Signal Mountain Police have a warning tonight about the "Grandparent Scam"  going around. 

One local victim, a retired attorney, says the criminals did their homework, getting him to pay out $5,000 in all. He's sharing his story with Channel 3, in hopes of warning others.

"The Grandparent Scam" targets the elderly population. Police say the victim gets a phone call from someone pretending to be their daughter or grandchild in trouble, then they are asked to send money.  Signal Mountain Police are seeing several victims lose thousands of dollars with this scam.

READ MORE | Signal Mountain PD warning residents of "The Grandparent Scam" 
" It sounded like her but with maybe a cold," said Pat Taintor, Scam victim. 

67-year-old Pat Taintor got a call from his daughter in Boston or so he thought.

"Her story was that she got a ride from a friend of hers and they were stopped and there was drugs in the car and she needed bail money," said Taintor. 

He was hesitant at first, but then there were tears and just enough information to convince him that his daughter was in trouble. 
"Of course she said don't tell anybody, I don't want anybody in the family to know that this has happened," said Taintor. 

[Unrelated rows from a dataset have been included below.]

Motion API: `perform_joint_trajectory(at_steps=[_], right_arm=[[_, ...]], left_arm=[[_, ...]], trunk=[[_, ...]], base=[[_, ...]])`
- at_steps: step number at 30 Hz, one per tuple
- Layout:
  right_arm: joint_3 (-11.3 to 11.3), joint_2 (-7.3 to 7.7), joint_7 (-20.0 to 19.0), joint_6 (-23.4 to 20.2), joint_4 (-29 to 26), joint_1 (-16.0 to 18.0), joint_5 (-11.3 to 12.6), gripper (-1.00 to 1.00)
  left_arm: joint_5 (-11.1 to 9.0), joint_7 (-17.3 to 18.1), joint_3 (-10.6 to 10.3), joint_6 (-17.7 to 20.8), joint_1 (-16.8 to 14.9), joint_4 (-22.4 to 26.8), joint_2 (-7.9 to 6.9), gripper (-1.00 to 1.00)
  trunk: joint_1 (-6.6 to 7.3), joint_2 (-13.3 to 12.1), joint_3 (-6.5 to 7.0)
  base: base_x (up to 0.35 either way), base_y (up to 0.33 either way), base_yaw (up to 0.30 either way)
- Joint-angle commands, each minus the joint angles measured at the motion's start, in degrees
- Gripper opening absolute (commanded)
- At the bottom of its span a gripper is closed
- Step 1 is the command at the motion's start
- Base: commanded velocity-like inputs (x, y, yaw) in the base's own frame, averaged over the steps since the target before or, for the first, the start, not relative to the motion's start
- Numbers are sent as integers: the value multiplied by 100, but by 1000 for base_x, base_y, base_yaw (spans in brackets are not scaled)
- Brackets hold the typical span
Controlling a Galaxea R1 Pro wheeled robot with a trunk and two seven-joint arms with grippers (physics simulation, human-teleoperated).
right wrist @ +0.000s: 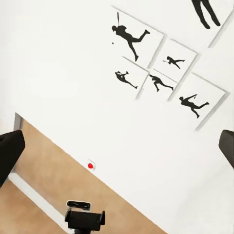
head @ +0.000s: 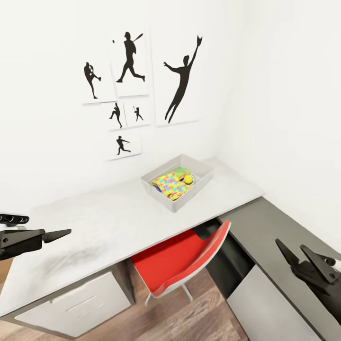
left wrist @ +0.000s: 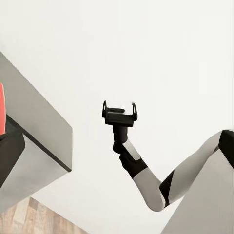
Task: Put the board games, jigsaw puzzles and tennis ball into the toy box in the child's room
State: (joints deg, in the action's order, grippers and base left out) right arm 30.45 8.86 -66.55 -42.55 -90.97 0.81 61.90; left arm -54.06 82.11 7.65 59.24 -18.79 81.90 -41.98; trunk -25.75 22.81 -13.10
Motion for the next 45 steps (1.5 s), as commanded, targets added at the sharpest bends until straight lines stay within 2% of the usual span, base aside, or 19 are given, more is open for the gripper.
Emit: perform_joint_trajectory(at_steps=[1, 33, 35, 40, 45], right_arm=[[-1, 1, -11, -31, 0, 5, 24, 100], [13, 11, -142, 77, 2, 5, -11, 100], [14, 12, -166, 103, 4, 6, -11, 100], [14, 11, -189, 128, 8, 1, -12, 100], [14, 10, -198, 132, 9, 3, -12, 100]], left_arm=[[-14, 10, 1, 60, -2, 0, -3, 100], [-16, 48, 117, 0, 24, -88, -14, 100], [-16, 49, 124, 0, 24, -83, -27, 100], [-17, 49, 124, 0, 27, -78, -171, 100], [-17, 50, 123, 0, 29, -79, -219, 100]], trunk=[[-3, 11, -3], [-3, 11, 254], [-3, 11, 270], [-3, 11, 311], [-3, 11, 351]], base=[[-63, 0, -168], [-49, 18, -188], [-1, 1, -200], [-36, 0, -200], [-204, 0, -200]])
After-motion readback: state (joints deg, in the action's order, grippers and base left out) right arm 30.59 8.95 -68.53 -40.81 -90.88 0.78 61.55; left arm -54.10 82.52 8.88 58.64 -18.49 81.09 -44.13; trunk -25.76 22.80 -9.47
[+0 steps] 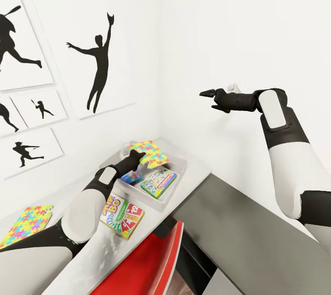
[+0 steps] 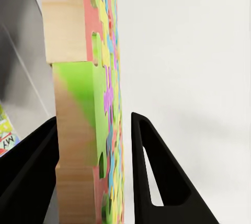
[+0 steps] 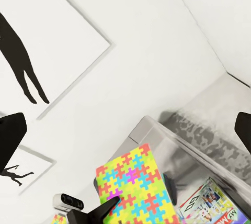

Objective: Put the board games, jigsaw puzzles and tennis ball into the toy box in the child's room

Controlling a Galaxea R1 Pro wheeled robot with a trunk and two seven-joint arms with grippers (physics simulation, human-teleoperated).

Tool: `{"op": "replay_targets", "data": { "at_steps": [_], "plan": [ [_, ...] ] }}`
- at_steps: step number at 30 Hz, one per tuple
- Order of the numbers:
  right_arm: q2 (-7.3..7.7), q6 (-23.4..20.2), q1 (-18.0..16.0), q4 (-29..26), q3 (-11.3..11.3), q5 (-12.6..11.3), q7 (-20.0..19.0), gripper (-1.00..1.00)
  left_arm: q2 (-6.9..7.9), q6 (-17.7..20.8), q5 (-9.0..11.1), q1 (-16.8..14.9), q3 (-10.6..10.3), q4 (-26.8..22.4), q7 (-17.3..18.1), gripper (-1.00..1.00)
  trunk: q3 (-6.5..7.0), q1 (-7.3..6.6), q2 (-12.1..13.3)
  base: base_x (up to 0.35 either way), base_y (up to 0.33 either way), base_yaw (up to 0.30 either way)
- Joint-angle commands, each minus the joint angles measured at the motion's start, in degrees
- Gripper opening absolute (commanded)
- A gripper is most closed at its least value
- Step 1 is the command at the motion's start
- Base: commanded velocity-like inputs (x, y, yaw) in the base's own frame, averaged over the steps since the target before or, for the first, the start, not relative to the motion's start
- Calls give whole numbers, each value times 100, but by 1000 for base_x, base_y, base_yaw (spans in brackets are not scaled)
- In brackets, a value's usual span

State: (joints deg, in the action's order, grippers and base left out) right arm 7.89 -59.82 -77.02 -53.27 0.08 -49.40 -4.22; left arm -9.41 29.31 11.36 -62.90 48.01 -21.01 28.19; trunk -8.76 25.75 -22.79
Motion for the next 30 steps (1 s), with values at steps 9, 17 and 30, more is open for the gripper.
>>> {"op": "replay_targets", "data": {
  "at_steps": [9,17,30],
  "plan": [
    [2,-18,-6,34,1,44,-40,100,-16,-3,20,-3,76,-8,-536,-100,-13,4,-13,0,0,0],
    [-82,-18,-6,36,1,52,-36,100,-17,-17,16,-3,85,-8,-783,-100,-13,4,-13,0,0,0],
    [-103,-18,-6,36,1,53,-35,100,-16,-218,26,-3,107,-8,-1420,-100,-13,4,-13,0,0,0]
  ]
}}
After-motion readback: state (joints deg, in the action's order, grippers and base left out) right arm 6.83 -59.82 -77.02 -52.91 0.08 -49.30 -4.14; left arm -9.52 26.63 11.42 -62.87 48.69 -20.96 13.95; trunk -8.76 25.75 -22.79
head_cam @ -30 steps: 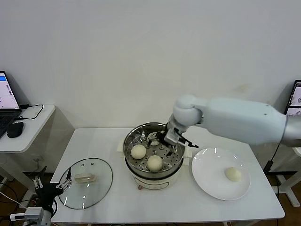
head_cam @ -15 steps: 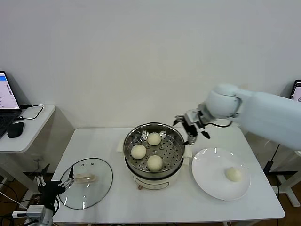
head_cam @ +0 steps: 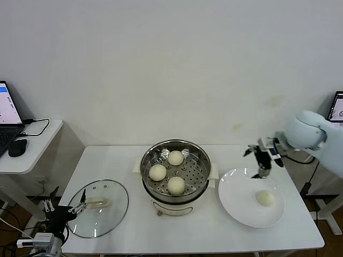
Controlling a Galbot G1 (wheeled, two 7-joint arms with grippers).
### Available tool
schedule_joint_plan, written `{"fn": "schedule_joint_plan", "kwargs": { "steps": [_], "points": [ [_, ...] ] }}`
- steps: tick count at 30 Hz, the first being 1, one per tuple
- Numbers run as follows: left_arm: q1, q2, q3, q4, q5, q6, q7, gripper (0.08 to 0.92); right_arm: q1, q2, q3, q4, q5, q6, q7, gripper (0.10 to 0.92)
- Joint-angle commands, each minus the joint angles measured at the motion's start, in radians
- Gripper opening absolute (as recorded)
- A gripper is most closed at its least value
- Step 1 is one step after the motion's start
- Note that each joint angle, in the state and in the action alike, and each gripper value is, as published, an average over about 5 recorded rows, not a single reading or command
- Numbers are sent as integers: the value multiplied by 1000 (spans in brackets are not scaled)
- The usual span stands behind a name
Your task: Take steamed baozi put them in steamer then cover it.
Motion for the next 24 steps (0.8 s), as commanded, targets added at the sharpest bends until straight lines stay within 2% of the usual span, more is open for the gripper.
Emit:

Then a lawyer got on the phone and asked for money on a Best Buy gift card. Pat who is a retired attorney himself, knew the request seemed odd. 
 He says in the end, he just wanted to help his daughter.
"I just didn't check up on it and if I had thought about it I would have figured it out," said Taintor. " I'm embarrassed frankly that it could be pulled." 

After $5,000 dollars of bail money, court and attorney fees, Pat says it was an employee at the Best Buy who told him to call police. 
He later got in touch with his real daughter and discovered the story was a con. 
"Really it can happen to anybody," said Det. Jim Tizzio, Signal Mountain Police Dept. "We've had different age groups fall for different types of scams but this one especially targets the elderly."

Police say the bad guys in this scam do their homework. They might know names and places where your loved ones are traveling, or they know how to answer certain questions to alleviate suspicion.  The criminals will also impersonate doctors, lawyers, police officers and court clerk if needed. Officials say grandparents who aren't in touch with their loved ones on a daily basis, can easily be fooled. 

"It's really hard to determine especially if they say well I'm sick or I got hurt and they are disguising their voice," said Det. Tizzio. "They know what they are doing."

If you have received a call like this or believe that you too could be a victim, call your local police department.